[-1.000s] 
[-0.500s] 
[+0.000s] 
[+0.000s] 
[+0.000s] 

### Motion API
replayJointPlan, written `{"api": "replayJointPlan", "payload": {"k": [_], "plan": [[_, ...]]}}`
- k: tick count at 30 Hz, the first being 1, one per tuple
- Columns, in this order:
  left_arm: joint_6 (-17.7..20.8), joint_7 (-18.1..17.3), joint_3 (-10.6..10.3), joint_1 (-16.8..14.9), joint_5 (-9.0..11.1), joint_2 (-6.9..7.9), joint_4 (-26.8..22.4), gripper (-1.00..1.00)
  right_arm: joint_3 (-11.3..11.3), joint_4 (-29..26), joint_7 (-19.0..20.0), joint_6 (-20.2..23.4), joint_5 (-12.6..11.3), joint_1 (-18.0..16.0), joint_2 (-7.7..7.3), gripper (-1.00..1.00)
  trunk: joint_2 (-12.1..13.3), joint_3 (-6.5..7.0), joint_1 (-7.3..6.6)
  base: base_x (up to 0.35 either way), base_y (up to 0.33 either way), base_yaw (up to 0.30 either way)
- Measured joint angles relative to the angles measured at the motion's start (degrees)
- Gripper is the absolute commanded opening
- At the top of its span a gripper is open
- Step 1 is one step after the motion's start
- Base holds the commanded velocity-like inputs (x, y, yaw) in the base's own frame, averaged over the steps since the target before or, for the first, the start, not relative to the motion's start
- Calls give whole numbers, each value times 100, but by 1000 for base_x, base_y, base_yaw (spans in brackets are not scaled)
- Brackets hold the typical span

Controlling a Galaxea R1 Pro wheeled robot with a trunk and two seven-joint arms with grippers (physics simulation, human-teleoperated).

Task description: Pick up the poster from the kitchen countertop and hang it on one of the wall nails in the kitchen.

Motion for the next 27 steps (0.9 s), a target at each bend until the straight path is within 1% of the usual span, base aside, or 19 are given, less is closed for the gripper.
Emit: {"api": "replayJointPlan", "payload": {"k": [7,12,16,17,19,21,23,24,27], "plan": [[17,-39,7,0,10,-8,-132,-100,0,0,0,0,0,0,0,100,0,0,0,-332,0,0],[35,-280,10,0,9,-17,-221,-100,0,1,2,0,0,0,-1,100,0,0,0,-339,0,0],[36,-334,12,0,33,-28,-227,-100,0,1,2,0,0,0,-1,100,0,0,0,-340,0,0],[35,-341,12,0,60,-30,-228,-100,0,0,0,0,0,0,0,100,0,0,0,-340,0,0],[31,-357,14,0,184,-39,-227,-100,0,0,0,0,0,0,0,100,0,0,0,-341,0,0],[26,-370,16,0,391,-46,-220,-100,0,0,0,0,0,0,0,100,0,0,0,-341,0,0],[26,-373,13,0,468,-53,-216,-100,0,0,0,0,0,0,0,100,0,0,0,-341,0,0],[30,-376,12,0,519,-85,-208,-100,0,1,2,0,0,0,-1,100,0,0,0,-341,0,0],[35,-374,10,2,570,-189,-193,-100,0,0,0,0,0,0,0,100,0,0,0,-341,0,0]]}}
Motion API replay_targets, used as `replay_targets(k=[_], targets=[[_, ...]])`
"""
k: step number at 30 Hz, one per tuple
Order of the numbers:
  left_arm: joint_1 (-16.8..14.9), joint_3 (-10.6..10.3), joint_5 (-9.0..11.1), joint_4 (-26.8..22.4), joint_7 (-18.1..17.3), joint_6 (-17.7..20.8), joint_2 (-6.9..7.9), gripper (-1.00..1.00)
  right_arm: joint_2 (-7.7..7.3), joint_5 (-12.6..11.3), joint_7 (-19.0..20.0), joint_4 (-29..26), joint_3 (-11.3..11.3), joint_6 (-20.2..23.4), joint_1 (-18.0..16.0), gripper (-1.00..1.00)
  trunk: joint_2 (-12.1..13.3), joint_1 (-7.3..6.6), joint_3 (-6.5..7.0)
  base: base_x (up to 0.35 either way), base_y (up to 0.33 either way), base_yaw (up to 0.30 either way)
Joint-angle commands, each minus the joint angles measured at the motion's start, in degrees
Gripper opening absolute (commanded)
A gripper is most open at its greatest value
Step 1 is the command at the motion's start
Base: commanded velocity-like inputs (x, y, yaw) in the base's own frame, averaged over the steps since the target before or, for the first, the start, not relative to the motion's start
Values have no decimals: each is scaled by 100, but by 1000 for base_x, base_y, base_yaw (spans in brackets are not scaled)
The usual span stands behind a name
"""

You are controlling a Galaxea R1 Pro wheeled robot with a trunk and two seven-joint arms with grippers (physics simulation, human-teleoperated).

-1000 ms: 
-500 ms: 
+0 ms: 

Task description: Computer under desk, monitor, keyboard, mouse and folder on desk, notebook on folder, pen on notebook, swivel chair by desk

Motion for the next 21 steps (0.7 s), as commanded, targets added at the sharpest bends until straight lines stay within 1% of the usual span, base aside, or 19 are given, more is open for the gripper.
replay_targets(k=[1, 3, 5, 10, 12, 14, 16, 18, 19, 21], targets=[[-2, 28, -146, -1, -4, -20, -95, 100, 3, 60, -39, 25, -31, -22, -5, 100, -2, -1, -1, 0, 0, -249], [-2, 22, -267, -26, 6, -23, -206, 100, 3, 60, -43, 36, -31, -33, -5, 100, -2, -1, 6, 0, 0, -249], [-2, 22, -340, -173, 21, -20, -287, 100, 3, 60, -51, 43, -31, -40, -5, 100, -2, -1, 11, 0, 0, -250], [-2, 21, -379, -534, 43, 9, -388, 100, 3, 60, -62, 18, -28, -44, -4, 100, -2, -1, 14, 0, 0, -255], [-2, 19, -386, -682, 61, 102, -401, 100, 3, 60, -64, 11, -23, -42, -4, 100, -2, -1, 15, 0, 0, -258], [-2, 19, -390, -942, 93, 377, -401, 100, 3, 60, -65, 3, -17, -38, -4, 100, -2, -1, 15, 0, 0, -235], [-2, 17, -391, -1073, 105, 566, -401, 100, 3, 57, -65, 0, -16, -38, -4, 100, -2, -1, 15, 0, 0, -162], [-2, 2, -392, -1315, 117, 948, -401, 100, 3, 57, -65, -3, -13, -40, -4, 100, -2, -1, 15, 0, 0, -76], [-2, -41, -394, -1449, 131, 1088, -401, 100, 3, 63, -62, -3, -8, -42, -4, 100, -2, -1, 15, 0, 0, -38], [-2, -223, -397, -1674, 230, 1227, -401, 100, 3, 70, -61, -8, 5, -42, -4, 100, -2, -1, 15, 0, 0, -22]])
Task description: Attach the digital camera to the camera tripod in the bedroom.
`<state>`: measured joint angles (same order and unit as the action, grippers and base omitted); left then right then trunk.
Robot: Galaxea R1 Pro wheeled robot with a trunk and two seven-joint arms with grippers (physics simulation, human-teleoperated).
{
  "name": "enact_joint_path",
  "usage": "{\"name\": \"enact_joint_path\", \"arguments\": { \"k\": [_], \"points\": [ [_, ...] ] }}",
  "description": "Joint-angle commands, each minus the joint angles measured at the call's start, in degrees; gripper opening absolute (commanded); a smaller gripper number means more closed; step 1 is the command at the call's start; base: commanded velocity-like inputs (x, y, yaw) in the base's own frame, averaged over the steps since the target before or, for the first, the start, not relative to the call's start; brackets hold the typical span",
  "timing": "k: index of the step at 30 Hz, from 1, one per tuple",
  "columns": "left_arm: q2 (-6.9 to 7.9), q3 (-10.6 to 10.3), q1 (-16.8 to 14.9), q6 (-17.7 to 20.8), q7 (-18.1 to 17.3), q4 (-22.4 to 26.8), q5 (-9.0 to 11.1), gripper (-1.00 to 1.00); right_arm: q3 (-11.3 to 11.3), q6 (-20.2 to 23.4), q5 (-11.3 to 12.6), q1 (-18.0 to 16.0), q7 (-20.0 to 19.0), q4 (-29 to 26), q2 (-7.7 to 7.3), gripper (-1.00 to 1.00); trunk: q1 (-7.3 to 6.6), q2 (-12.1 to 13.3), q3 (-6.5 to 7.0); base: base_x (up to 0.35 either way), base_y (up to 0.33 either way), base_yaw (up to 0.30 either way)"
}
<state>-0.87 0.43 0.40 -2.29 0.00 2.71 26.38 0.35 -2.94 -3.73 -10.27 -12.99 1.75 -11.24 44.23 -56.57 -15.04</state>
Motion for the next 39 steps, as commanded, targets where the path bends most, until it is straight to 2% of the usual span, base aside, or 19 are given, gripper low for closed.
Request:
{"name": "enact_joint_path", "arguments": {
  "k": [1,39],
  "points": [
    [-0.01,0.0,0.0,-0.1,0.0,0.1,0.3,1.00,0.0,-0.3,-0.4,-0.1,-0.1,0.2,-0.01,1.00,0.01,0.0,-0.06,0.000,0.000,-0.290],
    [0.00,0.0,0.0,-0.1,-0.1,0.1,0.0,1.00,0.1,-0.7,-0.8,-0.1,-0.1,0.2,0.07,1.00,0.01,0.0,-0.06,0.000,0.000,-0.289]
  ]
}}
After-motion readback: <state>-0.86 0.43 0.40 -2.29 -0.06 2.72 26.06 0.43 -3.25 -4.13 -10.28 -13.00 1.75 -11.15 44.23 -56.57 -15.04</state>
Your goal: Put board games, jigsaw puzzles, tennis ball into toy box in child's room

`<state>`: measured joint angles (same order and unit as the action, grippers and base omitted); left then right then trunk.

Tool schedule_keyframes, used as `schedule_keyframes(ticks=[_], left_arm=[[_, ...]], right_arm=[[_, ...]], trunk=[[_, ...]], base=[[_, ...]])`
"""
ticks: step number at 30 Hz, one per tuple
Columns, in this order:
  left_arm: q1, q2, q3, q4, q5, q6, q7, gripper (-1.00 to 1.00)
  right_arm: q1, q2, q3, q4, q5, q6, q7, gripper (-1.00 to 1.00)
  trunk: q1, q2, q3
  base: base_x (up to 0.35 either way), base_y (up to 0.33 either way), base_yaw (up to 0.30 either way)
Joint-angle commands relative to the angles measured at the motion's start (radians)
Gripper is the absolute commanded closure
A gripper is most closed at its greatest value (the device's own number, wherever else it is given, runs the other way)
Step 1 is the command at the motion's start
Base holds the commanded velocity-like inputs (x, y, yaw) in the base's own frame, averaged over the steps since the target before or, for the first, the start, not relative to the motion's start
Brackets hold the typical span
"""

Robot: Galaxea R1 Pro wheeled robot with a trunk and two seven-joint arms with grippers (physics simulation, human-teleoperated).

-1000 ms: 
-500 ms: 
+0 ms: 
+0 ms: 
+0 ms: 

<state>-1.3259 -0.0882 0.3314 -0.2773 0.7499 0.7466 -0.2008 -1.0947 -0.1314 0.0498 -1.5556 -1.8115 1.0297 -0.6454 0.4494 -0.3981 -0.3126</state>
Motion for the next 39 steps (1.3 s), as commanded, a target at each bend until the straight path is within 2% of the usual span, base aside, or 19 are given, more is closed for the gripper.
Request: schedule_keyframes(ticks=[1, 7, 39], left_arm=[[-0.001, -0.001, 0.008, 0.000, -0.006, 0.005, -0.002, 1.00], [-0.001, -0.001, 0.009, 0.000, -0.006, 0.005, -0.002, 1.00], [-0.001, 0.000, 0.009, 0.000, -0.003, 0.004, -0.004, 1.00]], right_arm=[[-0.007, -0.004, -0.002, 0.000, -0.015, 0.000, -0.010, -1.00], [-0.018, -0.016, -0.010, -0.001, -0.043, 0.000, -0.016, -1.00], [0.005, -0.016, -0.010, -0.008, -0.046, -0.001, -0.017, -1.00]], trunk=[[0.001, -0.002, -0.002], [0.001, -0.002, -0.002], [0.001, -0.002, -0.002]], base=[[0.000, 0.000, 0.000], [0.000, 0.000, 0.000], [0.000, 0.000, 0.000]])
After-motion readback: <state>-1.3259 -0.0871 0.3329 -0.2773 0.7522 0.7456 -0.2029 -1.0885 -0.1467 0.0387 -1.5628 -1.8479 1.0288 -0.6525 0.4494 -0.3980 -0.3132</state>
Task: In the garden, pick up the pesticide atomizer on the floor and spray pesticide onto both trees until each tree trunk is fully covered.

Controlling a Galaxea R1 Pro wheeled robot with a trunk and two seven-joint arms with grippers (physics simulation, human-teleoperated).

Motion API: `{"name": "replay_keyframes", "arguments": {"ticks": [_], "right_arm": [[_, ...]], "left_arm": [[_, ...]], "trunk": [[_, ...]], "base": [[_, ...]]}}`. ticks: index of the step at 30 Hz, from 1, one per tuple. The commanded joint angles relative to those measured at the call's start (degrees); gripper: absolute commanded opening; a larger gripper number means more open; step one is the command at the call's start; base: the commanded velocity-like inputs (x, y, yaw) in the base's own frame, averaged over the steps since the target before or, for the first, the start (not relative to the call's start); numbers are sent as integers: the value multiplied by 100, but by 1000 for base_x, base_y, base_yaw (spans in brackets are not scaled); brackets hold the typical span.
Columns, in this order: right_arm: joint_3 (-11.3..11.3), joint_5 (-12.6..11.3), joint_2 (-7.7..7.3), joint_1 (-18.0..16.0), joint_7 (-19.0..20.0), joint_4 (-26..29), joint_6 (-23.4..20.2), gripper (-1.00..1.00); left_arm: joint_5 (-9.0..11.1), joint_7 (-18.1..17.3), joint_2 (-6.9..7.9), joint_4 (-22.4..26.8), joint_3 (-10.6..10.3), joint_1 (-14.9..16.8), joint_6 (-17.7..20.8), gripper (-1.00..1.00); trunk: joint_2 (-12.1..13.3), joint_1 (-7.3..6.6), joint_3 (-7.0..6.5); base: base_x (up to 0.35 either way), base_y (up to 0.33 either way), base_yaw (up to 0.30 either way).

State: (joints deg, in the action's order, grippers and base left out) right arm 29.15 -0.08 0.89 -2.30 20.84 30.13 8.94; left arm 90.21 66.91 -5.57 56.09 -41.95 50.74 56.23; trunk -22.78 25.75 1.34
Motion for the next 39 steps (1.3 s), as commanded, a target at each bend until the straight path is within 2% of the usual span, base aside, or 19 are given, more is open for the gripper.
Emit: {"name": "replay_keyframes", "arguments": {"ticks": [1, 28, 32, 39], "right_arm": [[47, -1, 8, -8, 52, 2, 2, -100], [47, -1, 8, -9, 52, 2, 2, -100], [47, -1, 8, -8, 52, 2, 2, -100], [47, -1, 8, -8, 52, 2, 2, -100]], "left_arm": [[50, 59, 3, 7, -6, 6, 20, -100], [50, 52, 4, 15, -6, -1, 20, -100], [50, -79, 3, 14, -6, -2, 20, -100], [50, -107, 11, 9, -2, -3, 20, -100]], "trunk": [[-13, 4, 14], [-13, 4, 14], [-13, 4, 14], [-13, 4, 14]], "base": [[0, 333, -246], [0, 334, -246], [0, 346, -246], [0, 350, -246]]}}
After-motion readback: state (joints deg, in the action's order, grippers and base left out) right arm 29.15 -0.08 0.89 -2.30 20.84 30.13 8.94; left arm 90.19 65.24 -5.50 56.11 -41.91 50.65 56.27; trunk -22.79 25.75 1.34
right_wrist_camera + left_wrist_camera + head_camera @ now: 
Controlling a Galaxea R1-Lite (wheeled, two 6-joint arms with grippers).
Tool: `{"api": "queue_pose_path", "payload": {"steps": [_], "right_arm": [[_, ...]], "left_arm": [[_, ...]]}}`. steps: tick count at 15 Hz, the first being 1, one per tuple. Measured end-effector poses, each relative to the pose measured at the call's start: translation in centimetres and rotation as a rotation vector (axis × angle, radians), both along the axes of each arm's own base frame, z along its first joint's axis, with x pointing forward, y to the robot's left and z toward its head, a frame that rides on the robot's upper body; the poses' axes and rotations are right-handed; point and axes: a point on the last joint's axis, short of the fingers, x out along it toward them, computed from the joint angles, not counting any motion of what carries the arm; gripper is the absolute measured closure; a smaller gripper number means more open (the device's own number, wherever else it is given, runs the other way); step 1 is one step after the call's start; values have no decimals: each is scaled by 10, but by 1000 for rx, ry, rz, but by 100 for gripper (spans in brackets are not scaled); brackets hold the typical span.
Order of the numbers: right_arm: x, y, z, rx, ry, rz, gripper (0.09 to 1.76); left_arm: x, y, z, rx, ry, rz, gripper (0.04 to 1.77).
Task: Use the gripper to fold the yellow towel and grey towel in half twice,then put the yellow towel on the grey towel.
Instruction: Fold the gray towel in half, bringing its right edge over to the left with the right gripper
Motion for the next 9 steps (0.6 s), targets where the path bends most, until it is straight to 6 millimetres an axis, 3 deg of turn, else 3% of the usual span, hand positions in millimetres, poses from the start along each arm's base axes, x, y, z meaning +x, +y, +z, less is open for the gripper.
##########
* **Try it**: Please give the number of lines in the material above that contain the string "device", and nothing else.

* **Exercise solution**: 2